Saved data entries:
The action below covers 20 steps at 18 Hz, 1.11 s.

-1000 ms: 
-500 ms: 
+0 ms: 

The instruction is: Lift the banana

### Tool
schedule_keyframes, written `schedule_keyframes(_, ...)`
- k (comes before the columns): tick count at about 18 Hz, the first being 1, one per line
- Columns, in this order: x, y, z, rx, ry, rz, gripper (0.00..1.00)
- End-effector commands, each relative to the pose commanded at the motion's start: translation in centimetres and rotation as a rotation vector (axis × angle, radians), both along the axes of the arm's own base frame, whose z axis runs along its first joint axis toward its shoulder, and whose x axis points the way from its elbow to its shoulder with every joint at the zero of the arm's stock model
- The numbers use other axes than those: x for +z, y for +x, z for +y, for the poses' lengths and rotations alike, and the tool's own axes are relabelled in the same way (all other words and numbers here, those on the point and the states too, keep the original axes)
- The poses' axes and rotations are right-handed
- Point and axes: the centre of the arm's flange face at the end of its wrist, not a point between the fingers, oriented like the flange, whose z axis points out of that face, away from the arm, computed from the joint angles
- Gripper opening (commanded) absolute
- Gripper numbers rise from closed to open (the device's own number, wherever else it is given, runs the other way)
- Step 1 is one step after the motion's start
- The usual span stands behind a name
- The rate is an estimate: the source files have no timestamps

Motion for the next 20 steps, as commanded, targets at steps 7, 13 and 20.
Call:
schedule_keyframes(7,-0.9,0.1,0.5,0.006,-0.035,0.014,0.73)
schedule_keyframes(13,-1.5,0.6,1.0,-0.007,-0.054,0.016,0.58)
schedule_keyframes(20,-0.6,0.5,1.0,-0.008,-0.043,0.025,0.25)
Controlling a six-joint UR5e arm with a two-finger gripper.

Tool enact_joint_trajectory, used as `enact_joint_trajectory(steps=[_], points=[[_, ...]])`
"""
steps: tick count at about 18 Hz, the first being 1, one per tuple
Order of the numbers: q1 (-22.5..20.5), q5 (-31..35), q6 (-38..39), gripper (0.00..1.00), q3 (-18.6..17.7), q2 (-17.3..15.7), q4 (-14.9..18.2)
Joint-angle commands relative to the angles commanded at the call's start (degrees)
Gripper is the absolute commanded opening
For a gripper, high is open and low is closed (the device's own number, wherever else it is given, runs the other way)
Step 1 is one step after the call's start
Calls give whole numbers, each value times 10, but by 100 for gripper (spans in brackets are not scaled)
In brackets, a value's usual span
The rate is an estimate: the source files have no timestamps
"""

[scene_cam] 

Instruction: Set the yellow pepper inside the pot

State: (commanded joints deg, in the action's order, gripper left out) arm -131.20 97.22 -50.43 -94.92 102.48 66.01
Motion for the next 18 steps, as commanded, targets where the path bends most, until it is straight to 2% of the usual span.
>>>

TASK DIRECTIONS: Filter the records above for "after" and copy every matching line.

WRITTEN ANSWER:
- Step 1 is one step after the motion's start
Step 1 is one step after the call's start

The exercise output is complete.